TASK BRIEF:
Leaving out only the pictures, write out all the entries exactly.

Dataset items:
================

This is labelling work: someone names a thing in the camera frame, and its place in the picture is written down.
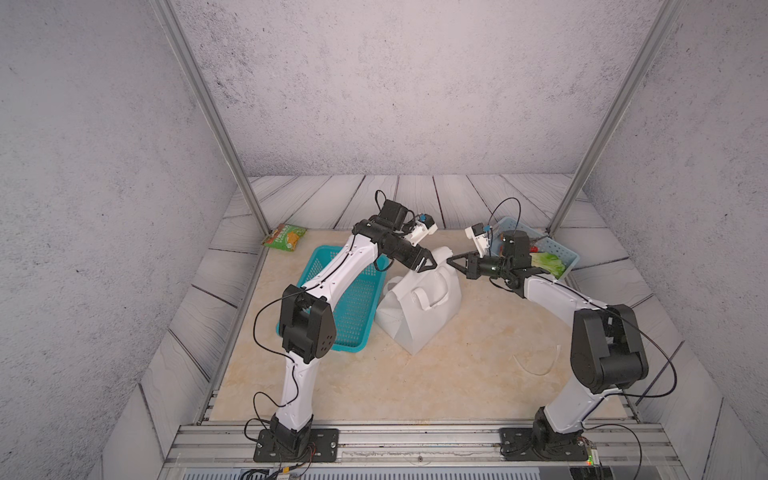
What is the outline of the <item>white insulated delivery bag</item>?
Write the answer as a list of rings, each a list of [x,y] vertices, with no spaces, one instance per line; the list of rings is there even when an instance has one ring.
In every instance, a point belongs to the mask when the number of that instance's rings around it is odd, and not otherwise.
[[[432,252],[433,270],[409,271],[383,287],[374,321],[410,355],[416,355],[459,312],[462,292],[457,271],[447,264],[453,251]]]

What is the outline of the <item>teal plastic basket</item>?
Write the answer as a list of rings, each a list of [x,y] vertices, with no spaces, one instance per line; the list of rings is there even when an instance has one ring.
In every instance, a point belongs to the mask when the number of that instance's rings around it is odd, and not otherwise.
[[[364,348],[385,274],[376,269],[379,247],[352,235],[306,283],[286,287],[278,321],[285,357],[310,364],[330,350]]]

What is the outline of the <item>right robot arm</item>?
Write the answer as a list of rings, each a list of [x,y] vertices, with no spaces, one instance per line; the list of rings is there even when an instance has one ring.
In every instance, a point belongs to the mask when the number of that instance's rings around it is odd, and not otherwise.
[[[467,279],[501,279],[503,288],[544,307],[571,329],[572,376],[559,395],[540,408],[531,427],[500,432],[507,460],[536,457],[545,461],[584,461],[584,421],[608,397],[621,394],[647,377],[645,346],[651,339],[638,326],[634,311],[623,304],[593,300],[534,265],[529,236],[507,230],[492,255],[484,246],[454,255],[447,263]]]

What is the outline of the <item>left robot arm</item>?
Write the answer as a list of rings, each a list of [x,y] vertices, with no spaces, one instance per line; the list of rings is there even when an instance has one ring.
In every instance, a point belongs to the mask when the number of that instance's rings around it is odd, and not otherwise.
[[[276,300],[285,359],[282,398],[265,430],[297,456],[306,450],[313,421],[312,396],[320,359],[332,348],[337,328],[334,310],[347,288],[380,256],[418,273],[437,267],[421,240],[437,231],[432,216],[416,214],[386,198],[377,214],[357,222],[341,251],[301,286],[289,285]]]

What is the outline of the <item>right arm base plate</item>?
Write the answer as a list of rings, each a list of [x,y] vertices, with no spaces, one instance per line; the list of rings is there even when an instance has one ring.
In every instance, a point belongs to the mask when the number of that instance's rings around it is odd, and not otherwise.
[[[499,430],[500,453],[506,461],[585,462],[588,448],[580,431],[561,434],[534,428]]]

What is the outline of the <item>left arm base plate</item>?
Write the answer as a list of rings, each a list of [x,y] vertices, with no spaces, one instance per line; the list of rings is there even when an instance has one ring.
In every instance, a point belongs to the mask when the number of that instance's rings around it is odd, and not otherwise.
[[[339,447],[338,429],[311,428],[300,432],[262,430],[256,442],[256,463],[333,463]]]

================

EXERCISE SOLUTION:
This is labelling work: someone names a thing in the camera frame, and its place in the picture is written down.
What is the outline of the <item>white insulated delivery bag</item>?
Write the answer as a list of rings, each a list of [x,y] vertices, with no spaces, one instance per line; the list of rings is there even when an instance has one ring.
In every instance, a point belongs to the mask when the number of that instance's rings around it is odd, and not otherwise.
[[[432,252],[433,270],[409,271],[383,287],[374,321],[410,355],[416,355],[459,312],[462,292],[457,271],[447,264],[453,251]]]

What is the outline of the <item>teal plastic basket</item>?
Write the answer as a list of rings, each a list of [x,y] vertices, with no spaces, one instance per line; the list of rings is there even when an instance has one ring.
In every instance, a point belongs to the mask when the number of that instance's rings around it is odd, and not otherwise.
[[[364,348],[385,274],[376,269],[379,247],[352,235],[306,283],[286,287],[278,321],[285,357],[310,364],[330,350]]]

What is the outline of the <item>right robot arm</item>?
Write the answer as a list of rings, each a list of [x,y] vertices, with no spaces, one instance per line; the list of rings is there even when an instance has one ring.
In every instance, a point belongs to the mask when the number of that instance's rings around it is odd, and not otherwise.
[[[467,279],[501,279],[503,288],[544,307],[571,329],[572,376],[559,395],[540,408],[531,427],[500,432],[507,460],[536,457],[545,461],[584,461],[584,421],[608,397],[621,394],[647,377],[645,346],[651,339],[638,326],[634,311],[623,304],[593,300],[534,265],[529,236],[507,230],[492,255],[484,246],[454,255],[447,263]]]

What is the outline of the <item>left robot arm</item>?
Write the answer as a list of rings, each a list of [x,y] vertices, with no spaces, one instance per line; the list of rings is there even when an instance has one ring.
In every instance, a point belongs to the mask when the number of that instance's rings around it is odd, and not otherwise.
[[[276,300],[285,359],[282,398],[265,430],[297,456],[306,450],[313,421],[312,396],[320,359],[332,348],[337,328],[334,310],[347,288],[380,256],[418,273],[437,267],[421,240],[437,231],[432,216],[416,214],[386,198],[377,214],[357,222],[341,251],[301,286],[289,285]]]

What is the outline of the <item>right arm base plate</item>?
Write the answer as a list of rings, each a list of [x,y] vertices, with no spaces, one instance per line; the list of rings is there even when an instance has one ring.
In every instance, a point belongs to the mask when the number of that instance's rings around it is odd, and not otherwise.
[[[499,430],[500,453],[506,461],[585,462],[588,448],[580,431],[561,434],[534,428]]]

What is the outline of the <item>left arm base plate</item>?
Write the answer as a list of rings, each a list of [x,y] vertices, with no spaces, one instance per line; the list of rings is there even when an instance has one ring.
In every instance, a point belongs to the mask when the number of that instance's rings around it is odd, and not otherwise.
[[[339,447],[338,429],[311,428],[300,432],[262,430],[256,442],[256,463],[333,463]]]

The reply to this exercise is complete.